[PATCH] D141451: [clang] report inlining decisions with -Wattribute-{warning|error}
Nick Desaulniers via Phabricator via cfe-commits
cfe-commits at lists.llvm.org
Tue Jan 31 17:18:27 PST 2023
nickdesaulniers added a comment.
In D141451#4064298 <https://reviews.llvm.org/D141451#4064298>, @dblaikie wrote:
> Right - I was thinking more, as above, about directly using the existing metadata generation (if it's too expensive to enable by default, then possibly under an off-by-default warning or other flag) that the inliner already knows how to read and write, rather than creating new/different metadata handling.

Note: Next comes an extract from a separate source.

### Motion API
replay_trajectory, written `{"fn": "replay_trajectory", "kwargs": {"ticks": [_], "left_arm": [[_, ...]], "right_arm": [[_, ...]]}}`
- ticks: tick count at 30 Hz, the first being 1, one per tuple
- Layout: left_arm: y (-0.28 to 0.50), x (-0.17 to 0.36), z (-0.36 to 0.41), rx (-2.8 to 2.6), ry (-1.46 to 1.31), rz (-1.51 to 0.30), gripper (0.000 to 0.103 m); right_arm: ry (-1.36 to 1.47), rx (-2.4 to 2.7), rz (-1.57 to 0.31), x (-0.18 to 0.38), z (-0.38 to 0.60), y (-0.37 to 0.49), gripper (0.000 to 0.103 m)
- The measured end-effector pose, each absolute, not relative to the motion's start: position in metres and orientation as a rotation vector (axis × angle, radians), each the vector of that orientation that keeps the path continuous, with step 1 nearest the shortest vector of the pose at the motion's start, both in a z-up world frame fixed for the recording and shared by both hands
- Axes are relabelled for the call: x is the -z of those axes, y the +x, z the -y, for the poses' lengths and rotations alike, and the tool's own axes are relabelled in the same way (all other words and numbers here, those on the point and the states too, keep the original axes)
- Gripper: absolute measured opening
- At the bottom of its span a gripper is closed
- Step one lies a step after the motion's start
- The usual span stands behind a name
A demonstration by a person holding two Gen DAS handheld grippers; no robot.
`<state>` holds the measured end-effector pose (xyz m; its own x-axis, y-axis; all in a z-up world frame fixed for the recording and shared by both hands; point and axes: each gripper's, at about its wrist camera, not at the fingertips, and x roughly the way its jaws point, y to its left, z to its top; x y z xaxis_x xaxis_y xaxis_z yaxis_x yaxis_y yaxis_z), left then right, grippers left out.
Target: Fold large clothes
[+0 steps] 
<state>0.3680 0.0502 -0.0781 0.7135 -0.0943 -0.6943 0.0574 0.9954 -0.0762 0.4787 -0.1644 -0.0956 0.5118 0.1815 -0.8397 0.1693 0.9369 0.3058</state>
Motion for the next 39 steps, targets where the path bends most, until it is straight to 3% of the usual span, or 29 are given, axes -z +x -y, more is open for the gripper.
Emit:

> Again, might be worth knowing what the cost of the debug info metadata loc tracking mode is.
For a first order approximation, I have this diff applied:
diff --git a/clang/include/clang/Basic/CodeGenOptions.def b/clang/include/clang/Basic/CodeGenOptions.def
index 436226c6f178..6d5049803188 100644
--- a/clang/include/clang/Basic/CodeGenOptions.def
+++ b/clang/include/clang/Basic/CodeGenOptions.def
@@ -386,7 +386,7 @@ VALUE_CODEGENOPT(SmallDataLimit, 32, 0)
VALUE_CODEGENOPT(SSPBufferSize, 32, 0)
/// The kind of generated debug info.
-ENUM_CODEGENOPT(DebugInfo, codegenoptions::DebugInfoKind, 4, codegenoptions::NoDebugInfo)
+ENUM_CODEGENOPT(DebugInfo, codegenoptions::DebugInfoKind, 4, codegenoptions::LocTrackingOnly)
/// Whether to generate macro debug info.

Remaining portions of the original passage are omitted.